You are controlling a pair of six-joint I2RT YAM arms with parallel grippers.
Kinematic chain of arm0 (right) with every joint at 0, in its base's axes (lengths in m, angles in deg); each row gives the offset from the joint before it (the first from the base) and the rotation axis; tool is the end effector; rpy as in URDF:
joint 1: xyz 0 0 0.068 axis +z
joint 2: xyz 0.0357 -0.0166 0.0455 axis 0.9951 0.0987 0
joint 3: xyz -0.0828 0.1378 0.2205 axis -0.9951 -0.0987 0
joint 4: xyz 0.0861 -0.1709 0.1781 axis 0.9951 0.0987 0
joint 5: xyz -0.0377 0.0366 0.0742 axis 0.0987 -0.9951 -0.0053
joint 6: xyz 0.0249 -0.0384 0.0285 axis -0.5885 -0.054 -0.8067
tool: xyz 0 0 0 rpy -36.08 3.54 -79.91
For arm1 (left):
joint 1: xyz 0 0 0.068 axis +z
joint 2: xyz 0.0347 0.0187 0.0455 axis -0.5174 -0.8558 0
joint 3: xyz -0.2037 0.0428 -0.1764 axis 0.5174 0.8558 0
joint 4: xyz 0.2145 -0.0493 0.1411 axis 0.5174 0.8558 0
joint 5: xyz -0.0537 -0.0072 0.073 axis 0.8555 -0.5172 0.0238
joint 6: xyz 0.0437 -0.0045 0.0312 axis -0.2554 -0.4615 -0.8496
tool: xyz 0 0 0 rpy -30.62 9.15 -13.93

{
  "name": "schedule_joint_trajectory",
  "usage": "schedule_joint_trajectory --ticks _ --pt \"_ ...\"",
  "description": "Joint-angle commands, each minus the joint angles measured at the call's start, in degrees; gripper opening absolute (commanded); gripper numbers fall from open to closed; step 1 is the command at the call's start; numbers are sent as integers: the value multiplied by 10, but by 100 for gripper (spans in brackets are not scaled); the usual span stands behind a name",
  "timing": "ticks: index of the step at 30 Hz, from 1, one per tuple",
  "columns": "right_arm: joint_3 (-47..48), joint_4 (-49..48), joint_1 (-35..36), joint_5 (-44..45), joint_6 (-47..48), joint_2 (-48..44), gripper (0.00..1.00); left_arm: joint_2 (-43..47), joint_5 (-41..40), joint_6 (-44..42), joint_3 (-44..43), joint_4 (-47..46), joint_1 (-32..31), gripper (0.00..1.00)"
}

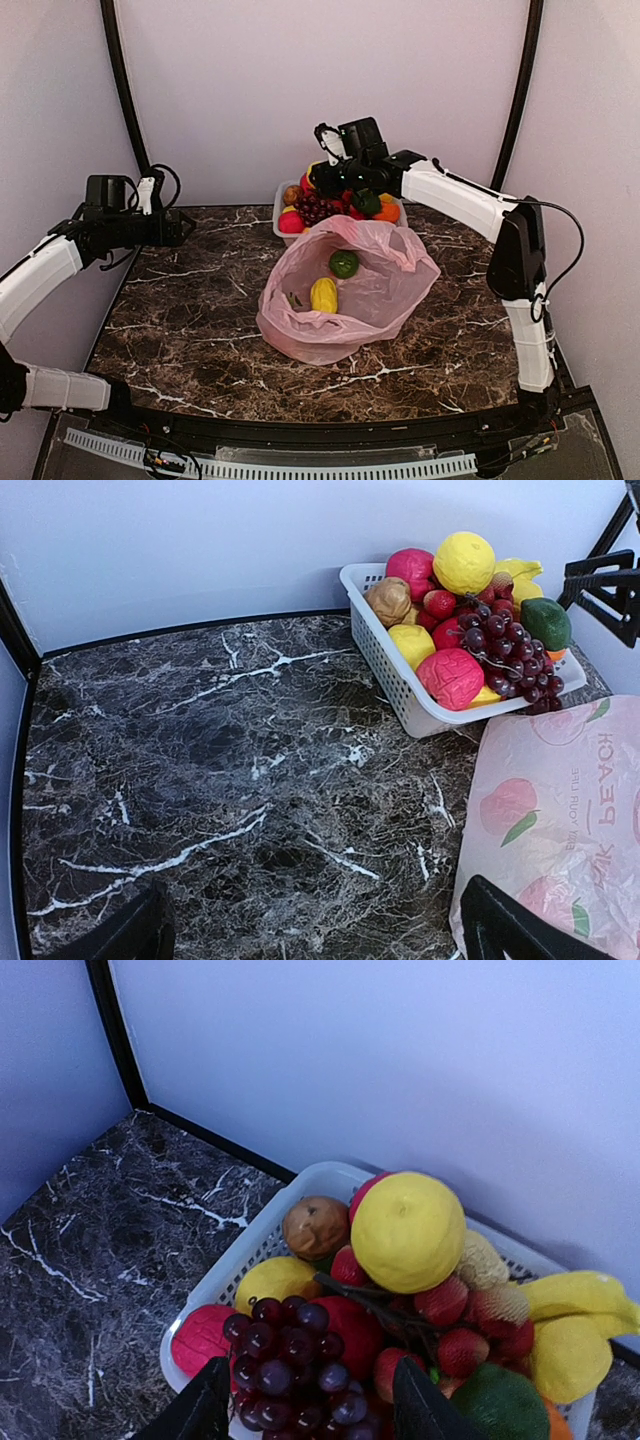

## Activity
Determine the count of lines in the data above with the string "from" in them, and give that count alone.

## Response area
3